Pilotprojekt Leitungsmodelle München
„Zaghafter Neuanfang in die richtige Richtung, aber noch viele Fragezeichen“ (+ Aufruf der bundesweiten KirchenVolksKonferenz)
Münchner Reformgruppen zur Ankündigung neuer Leitungsmodelle in der territorialen Seelsorge (+ Aufruf "Es ist höchste Zeit! Eckpunkte für eine neue Kirchenzukunft durch Gemeindeerneuerung")
Die Münchner Reformgruppen Gemeindeinitiative.org, Münchner Kreis und Kirchenvolksbewegung Wir sind Kirche begrüßen es, dass im Erzbistum München und Freising zumindest in Pilotprojekten wieder gemeinsame Leitungsmodelle von Priestern und Hauptamtlichen sowie jetzt auch Ehrenamtlichen erprobt werden sollen.
Angesichts der immer dramatischer werdenden Personalsituation korrigiert Kardinal Reinhard Marx damit die von ihm kurz nach seinem Amtsantritt verfügte Abschaffung der „Pfarrbeauftragten“ (can. 517 § 2 CIC/1983). Nach Ansicht der katholischen Reformgruppen ist dies ein Neuanfang in die richtige Richtung, der aber noch viele Fragen aufwirft und dem noch sehr viel deutlichere Schritte folgen müssen.

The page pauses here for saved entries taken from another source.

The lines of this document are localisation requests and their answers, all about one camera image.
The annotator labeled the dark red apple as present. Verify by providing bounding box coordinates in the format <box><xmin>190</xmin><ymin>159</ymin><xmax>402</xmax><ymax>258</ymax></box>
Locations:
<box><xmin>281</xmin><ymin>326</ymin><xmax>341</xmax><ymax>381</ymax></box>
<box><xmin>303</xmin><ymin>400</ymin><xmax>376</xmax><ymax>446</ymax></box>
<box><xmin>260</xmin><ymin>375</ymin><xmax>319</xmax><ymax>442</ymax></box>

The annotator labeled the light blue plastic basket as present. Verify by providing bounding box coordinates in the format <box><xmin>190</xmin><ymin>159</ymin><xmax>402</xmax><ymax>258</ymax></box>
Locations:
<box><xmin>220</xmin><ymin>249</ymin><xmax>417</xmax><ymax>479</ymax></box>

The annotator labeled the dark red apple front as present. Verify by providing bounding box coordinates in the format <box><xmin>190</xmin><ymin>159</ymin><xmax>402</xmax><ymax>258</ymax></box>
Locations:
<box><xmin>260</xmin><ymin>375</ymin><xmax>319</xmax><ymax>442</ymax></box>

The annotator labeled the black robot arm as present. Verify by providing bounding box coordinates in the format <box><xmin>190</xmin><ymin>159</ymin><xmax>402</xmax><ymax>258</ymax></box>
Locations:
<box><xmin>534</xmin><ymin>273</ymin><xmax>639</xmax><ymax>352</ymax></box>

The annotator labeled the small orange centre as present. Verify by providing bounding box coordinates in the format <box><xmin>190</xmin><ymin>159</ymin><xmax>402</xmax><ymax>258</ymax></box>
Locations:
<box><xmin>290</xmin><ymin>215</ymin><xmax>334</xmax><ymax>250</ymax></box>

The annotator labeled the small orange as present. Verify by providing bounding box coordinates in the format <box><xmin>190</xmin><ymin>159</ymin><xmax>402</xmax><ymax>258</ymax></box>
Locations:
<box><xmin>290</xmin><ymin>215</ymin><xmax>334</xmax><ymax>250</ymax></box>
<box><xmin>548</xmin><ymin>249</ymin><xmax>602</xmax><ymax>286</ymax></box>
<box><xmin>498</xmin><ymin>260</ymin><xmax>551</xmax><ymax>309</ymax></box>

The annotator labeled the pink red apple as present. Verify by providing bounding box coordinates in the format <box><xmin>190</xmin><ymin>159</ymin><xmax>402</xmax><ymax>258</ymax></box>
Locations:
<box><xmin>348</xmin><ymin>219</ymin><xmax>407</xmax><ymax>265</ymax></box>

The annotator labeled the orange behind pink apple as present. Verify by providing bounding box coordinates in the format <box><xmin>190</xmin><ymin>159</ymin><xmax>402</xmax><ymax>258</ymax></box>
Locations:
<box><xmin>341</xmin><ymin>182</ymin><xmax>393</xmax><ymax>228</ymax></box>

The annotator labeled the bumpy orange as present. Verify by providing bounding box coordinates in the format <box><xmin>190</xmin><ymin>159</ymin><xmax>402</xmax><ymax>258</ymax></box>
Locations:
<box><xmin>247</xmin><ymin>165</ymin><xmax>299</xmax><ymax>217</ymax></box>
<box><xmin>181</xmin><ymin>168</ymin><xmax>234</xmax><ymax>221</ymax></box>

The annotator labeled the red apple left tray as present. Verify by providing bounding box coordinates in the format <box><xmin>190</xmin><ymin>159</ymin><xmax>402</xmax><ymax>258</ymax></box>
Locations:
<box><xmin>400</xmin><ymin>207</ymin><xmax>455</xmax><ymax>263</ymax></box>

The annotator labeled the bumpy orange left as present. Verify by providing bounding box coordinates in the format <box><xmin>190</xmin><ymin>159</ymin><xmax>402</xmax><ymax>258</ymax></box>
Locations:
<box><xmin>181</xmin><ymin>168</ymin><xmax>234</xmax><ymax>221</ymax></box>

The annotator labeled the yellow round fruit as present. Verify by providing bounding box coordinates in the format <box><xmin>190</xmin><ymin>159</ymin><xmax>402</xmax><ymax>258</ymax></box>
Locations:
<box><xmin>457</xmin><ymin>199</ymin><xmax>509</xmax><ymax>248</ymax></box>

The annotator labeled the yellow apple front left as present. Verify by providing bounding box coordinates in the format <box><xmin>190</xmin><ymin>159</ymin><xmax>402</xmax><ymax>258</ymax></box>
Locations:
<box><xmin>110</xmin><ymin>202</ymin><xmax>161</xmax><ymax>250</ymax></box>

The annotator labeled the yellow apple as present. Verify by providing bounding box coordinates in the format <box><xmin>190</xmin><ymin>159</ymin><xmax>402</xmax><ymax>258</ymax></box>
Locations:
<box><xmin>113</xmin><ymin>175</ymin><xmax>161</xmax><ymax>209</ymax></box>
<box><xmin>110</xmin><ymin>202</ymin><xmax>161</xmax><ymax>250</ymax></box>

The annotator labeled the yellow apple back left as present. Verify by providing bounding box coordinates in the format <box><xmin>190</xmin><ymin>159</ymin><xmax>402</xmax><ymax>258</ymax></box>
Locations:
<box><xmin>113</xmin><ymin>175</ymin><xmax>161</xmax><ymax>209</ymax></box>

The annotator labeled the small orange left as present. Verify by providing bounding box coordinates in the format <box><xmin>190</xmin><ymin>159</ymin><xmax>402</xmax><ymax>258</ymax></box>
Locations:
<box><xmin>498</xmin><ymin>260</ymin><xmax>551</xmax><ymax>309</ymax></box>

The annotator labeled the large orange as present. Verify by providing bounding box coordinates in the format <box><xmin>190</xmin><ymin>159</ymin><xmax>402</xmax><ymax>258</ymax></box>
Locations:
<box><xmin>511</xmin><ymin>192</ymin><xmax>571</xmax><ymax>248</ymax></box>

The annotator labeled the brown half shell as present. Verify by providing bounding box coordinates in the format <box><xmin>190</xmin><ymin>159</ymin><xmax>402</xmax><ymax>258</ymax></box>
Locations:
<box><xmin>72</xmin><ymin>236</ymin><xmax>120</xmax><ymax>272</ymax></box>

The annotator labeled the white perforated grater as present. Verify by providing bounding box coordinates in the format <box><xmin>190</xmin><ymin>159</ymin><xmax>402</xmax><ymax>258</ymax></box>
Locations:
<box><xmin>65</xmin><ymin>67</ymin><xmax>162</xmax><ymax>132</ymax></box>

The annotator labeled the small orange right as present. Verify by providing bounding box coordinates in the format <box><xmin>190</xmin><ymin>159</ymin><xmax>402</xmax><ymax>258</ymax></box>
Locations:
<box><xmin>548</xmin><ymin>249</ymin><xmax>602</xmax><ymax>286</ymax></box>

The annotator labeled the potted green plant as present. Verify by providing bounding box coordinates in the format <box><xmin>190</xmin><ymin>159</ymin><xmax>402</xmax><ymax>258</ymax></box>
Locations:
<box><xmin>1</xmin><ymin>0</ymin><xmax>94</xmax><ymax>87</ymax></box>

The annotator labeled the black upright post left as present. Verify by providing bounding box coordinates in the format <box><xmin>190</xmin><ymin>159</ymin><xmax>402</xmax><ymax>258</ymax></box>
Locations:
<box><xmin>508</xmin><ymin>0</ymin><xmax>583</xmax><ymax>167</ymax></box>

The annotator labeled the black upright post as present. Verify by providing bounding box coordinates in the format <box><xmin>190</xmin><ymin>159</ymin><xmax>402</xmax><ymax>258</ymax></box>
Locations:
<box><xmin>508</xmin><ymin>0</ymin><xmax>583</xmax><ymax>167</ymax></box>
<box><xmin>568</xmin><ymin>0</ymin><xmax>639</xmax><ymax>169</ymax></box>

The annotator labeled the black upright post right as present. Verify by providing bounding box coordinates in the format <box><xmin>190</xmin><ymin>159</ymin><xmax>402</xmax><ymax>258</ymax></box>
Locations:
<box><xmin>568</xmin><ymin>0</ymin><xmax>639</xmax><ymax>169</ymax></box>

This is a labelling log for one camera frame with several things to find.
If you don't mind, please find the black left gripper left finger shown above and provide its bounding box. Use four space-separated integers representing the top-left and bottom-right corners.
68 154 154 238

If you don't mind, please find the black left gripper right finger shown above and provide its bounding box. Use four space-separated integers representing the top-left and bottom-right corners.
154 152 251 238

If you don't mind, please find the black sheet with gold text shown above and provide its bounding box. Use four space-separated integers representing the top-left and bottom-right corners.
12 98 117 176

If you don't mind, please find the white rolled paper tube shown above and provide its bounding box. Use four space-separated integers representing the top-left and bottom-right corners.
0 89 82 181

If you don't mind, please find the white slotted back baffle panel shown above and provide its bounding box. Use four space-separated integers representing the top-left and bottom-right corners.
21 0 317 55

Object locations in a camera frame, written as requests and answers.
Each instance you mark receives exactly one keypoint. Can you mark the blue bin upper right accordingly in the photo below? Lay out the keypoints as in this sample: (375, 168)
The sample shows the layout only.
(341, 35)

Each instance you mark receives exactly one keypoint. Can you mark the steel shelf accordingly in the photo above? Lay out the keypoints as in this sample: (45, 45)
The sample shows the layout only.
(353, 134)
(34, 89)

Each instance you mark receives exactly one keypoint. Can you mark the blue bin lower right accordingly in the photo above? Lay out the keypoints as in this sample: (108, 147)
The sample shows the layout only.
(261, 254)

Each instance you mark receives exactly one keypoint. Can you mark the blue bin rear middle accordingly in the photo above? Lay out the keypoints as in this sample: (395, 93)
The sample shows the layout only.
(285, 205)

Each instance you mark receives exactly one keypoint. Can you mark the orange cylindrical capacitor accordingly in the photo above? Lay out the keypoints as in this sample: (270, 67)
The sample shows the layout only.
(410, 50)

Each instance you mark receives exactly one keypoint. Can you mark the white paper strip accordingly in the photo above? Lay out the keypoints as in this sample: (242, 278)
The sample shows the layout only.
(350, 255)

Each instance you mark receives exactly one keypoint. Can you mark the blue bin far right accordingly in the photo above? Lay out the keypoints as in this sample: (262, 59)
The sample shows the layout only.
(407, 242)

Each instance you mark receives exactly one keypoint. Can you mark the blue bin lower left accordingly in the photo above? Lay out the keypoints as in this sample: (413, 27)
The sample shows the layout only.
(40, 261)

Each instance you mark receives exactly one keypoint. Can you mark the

Das gemeinsame Bischofswort „Gemeinsam Kirche sein“ vom 1. August 2015, das von dem bereits beim Zweiten Vatikanischen Konzil (1962-65) intendierten Kirchenverständnis eines gemeinsamen Priestertums aller Getauften und Gefirmten ausgeht, ist sicher ein guter Ausgangspunkt.

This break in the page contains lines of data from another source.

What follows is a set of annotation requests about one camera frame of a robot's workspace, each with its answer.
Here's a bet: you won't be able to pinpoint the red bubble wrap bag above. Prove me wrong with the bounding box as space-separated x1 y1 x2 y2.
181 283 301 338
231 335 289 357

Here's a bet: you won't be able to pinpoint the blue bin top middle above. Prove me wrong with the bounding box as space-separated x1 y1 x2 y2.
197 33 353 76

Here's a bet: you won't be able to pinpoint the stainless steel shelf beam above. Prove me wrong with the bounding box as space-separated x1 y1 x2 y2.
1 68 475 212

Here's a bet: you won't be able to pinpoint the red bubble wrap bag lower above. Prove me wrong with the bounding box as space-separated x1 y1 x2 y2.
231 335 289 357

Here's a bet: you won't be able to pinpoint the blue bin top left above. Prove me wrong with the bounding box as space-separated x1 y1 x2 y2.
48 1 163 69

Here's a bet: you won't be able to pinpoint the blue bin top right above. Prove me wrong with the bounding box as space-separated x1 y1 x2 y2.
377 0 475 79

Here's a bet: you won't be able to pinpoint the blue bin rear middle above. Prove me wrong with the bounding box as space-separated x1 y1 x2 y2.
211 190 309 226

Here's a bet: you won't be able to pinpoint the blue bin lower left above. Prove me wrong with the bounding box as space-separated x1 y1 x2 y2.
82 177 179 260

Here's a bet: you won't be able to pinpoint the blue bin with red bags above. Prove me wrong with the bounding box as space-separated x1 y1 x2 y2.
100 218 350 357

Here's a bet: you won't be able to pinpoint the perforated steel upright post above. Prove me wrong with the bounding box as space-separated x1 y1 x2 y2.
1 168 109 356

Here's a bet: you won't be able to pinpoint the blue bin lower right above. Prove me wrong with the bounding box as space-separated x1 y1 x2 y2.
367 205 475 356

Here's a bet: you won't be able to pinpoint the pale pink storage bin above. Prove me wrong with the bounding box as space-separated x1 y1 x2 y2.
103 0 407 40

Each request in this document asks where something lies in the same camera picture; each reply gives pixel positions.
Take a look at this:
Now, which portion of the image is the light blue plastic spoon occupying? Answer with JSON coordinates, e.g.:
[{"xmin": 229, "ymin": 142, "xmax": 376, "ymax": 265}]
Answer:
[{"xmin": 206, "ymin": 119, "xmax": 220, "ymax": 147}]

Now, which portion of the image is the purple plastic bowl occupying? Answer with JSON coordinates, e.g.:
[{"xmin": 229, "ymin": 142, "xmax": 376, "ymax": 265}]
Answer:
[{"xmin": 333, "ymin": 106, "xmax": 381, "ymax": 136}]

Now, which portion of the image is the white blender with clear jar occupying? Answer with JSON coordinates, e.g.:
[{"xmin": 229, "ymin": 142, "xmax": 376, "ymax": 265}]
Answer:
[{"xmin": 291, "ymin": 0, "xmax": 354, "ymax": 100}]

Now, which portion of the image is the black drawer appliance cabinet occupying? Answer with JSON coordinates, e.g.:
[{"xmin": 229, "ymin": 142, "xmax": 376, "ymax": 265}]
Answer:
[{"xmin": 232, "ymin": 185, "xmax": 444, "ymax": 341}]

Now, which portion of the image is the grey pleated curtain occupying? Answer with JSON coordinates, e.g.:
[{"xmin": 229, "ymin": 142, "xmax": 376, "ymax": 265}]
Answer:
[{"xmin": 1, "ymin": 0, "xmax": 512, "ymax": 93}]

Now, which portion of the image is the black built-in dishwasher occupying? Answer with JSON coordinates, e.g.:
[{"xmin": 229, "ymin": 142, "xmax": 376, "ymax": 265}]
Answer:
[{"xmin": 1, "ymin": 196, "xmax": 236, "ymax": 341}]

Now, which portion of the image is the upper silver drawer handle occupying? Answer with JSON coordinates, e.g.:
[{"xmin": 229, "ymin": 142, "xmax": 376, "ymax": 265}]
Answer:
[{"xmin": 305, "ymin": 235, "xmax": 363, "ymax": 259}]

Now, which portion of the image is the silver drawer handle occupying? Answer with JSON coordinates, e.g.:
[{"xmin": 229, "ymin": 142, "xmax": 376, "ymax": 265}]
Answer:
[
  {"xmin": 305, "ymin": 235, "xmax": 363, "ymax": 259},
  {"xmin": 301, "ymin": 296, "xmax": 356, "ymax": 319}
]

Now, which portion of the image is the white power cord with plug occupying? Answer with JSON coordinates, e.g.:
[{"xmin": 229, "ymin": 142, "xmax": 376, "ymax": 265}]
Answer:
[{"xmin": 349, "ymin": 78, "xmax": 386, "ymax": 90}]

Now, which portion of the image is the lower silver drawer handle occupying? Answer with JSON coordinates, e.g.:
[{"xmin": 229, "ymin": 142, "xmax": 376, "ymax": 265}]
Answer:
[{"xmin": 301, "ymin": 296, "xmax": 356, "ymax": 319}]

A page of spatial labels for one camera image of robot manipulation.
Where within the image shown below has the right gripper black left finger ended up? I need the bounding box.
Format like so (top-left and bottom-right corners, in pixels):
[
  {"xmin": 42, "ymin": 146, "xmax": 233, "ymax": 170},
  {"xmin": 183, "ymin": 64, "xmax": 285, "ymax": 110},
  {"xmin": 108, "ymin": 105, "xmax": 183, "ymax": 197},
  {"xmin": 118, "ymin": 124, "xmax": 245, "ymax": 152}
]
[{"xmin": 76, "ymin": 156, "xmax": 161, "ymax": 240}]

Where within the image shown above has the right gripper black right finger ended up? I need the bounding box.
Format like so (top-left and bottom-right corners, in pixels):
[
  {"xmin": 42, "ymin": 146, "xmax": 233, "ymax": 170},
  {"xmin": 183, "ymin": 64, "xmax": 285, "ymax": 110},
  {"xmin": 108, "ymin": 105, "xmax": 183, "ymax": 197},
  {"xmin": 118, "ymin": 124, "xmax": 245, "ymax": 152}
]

Durchaus zu würdigen ist das Bemühen des Pilotprojektes, mit einer weiter gehenden Interpretation des can. 517 § 2 CIC/1983 neue Wege innerhalb des bestehenden Kirchenrechts zu suchen, welches bis jetzt immer noch auf die Allzuständigkeit und Letztverantwortung des Pfarrers als Leiter einer Pfarrei fixiert ist. Das bisherige Kirchenrecht ist bezüglich der Leitungskompetenzen von Gläubigen, die keine Kleriker sind, defizitär. Es muss dringend weiterentwickelt werden, um den zeitgemäßen Erfordernissen in Kirche und Gesellschaft gerecht zu werden – im Sinn einer Synodalität im Stile des Statuts der Würzburger Synode (1971-75).

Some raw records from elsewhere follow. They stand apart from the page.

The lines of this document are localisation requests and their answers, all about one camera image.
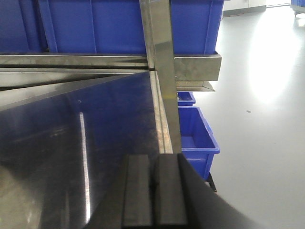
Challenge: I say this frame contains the blue bin lower shelf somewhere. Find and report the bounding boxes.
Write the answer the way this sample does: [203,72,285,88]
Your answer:
[178,106,220,180]

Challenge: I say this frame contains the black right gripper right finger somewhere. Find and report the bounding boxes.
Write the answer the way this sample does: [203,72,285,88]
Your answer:
[153,154,187,226]

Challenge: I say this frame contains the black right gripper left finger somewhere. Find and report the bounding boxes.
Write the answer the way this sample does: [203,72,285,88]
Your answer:
[122,155,152,227]

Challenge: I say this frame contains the small blue bin behind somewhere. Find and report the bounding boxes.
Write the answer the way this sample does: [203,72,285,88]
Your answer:
[177,91,196,106]

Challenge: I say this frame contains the stainless steel shelf frame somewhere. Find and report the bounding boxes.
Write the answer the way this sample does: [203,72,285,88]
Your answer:
[0,0,223,155]

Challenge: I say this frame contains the large blue bin on shelf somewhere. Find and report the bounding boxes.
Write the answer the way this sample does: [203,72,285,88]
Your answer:
[0,0,224,54]

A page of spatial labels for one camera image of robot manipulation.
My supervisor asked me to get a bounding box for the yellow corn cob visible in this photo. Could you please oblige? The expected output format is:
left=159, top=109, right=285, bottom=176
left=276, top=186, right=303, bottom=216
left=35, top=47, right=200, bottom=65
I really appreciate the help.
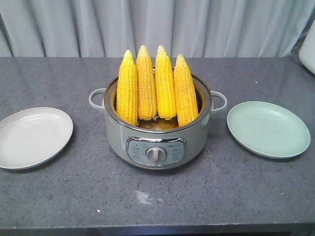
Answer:
left=116, top=50, right=138, bottom=126
left=155, top=45, right=177, bottom=120
left=136, top=45, right=157, bottom=120
left=174, top=54, right=199, bottom=127

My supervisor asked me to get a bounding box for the green electric cooking pot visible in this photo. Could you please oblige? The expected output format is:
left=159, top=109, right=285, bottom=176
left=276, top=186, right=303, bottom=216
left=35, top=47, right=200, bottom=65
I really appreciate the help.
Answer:
left=89, top=76, right=227, bottom=170

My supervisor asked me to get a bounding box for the light green plate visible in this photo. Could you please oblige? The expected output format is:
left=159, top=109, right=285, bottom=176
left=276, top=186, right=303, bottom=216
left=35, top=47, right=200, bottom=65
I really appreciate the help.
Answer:
left=226, top=101, right=311, bottom=159

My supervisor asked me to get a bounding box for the beige white plate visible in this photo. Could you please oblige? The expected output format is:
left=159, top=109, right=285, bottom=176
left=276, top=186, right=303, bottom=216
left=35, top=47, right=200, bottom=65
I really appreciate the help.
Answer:
left=0, top=107, right=73, bottom=170

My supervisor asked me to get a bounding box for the grey white curtain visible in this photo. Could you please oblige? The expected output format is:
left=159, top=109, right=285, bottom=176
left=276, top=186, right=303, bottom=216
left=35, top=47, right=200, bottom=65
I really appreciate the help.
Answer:
left=0, top=0, right=315, bottom=58

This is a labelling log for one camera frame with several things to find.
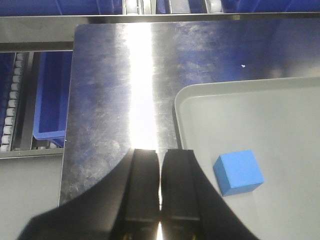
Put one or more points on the blue foam cube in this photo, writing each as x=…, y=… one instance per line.
x=237, y=173

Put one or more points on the blue bin lower shelf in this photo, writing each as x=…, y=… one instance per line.
x=52, y=96

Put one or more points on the lower white roller track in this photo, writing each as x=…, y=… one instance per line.
x=12, y=68

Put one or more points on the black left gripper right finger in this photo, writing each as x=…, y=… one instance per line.
x=191, y=207

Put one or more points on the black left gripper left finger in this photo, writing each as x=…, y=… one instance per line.
x=124, y=205

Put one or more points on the steel shelf front rail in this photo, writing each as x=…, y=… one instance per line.
x=56, y=32

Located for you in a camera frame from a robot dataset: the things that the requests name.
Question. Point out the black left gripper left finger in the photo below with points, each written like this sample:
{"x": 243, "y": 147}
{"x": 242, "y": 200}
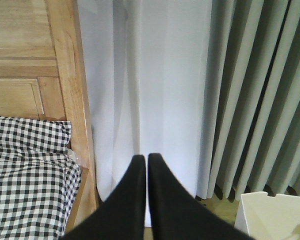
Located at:
{"x": 122, "y": 215}

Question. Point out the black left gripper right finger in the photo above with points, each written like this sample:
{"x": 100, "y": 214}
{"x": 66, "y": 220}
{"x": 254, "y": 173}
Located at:
{"x": 176, "y": 215}

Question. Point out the white plastic trash bin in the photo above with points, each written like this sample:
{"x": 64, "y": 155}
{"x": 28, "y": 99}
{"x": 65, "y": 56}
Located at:
{"x": 265, "y": 217}

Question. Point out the black white checkered bedding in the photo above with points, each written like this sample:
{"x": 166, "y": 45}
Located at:
{"x": 37, "y": 192}

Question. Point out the light blue curtain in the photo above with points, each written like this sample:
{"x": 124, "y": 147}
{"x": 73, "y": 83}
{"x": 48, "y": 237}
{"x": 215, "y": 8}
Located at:
{"x": 212, "y": 85}

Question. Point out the checkered pillow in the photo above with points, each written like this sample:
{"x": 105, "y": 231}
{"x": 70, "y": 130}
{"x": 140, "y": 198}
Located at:
{"x": 34, "y": 135}

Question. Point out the wooden bed frame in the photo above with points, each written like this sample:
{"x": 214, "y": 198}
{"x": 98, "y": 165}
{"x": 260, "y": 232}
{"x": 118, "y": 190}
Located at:
{"x": 42, "y": 76}

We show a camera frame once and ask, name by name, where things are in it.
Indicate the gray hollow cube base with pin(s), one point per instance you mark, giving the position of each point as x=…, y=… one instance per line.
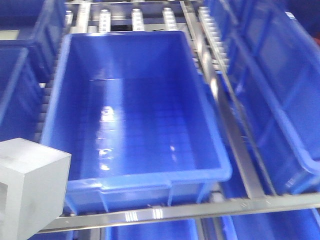
x=33, y=181

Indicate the blue target bin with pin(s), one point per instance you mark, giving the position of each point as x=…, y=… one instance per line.
x=133, y=112

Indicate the blue bin right neighbor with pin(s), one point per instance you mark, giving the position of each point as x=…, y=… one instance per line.
x=274, y=71

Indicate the blue bin neighbor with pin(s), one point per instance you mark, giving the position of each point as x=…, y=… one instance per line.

Die jetzt in den Pilotversuchen ermöglichte Trennung von Leitungsamt und Weiheamt – beide Ämter sind bis jetzt fast ausschließlich den Priestern vorbehalten – bietet die Chance, die extreme Trennung von Klerikern und Kirchenvolk abzubauen. Alternative kollegiale Leitungsmodelle werden z.B. schon im Bistum St. Gallen erfolgreich praktiziert.
Doch gibt es auch deutliche Anfragen an das Münchner Pilotprojekt:
Kirche ist dort, wo Gemeinde ist, wo Gläubige sind, nicht nur dort, wo ein zölibatärer Priester ist. Papst Franziskus sagt, die Laien sind schlicht die überwiegende Mehrheit des Volkes Gottes. In ihrem Dienst steht eine kleine Minderheit, die geweihten Amtsträger. Nicht erkennbar ist, inwieweit die gewählten Gremien als auch die Ergebnisse des Diözesanforums „Dem Glauben Zukunft geben“ mit ihren konkreten 61 Reformvorschlägen in die Vorbereitung des Pilotprojektes in angemessener Art und Weise einbezogen worden sind. Es ist also wieder eine Strukturreform „von oben“.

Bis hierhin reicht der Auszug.